§ GOAL OF THE EXERCISE
Nothing after the line containing "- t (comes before" belongs in the answer; write out exactly every line from the start of the material up to it, including it.

** Opening COLLECTED DATA block **

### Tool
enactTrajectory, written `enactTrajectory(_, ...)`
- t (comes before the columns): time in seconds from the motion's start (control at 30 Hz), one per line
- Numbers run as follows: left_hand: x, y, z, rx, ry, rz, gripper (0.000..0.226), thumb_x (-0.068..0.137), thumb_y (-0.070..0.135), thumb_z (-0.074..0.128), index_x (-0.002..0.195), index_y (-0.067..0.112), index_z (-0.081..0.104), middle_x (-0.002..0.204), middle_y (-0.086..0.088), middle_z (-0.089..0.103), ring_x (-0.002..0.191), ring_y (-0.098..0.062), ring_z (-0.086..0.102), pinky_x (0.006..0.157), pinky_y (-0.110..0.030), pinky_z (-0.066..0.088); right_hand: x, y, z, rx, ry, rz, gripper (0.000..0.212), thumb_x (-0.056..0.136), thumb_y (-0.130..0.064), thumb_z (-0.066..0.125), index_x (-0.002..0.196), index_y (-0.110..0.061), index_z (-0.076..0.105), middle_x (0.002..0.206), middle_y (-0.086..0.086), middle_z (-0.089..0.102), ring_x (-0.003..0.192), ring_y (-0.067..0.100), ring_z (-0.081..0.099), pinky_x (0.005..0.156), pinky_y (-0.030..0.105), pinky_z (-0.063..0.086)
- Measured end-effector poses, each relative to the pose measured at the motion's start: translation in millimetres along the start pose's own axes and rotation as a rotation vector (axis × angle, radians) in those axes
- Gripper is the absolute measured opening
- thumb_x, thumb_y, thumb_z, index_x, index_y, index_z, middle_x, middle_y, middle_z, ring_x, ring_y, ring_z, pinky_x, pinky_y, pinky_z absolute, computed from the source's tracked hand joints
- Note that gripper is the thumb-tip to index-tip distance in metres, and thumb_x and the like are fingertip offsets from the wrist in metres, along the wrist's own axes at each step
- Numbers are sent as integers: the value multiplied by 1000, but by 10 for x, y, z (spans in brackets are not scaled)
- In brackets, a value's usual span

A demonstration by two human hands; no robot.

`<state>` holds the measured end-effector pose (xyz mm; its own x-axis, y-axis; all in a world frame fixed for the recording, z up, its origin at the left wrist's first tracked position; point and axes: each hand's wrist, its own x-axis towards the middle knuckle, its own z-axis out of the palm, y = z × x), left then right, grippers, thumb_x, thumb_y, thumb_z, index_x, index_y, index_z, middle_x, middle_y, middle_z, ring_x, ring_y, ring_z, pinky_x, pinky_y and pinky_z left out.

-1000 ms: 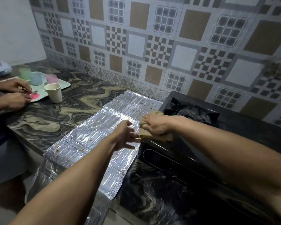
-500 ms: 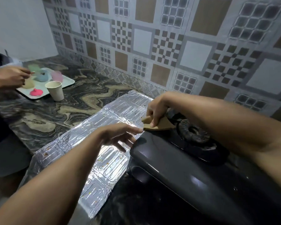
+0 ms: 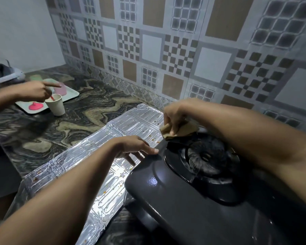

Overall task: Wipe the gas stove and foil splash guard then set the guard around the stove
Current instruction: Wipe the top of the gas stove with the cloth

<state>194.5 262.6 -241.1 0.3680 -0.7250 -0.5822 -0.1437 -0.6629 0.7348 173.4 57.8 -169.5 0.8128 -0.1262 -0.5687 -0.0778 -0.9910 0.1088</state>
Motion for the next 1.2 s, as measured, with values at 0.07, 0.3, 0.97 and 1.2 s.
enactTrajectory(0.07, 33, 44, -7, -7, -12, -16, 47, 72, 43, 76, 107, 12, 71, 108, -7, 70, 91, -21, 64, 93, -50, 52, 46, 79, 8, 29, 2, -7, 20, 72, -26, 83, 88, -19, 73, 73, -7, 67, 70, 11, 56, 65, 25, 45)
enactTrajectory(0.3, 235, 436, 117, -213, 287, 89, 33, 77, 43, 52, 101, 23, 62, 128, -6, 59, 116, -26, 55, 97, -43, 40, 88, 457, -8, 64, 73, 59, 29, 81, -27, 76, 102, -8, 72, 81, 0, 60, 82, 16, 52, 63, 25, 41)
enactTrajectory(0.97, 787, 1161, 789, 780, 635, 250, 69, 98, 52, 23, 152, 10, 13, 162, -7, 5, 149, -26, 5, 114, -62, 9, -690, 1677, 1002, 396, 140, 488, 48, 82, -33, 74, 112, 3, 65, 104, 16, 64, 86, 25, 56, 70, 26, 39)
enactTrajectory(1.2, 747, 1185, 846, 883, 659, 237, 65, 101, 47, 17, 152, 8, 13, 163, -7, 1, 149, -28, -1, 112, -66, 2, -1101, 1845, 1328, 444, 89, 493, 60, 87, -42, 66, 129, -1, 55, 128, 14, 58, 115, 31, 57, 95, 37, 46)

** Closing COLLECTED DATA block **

§ WRITTEN SOLUTION
### Tool
enactTrajectory, written `enactTrajectory(_, ...)`
- t (comes before the columns): time in seconds from the motion's start (control at 30 Hz), one per line

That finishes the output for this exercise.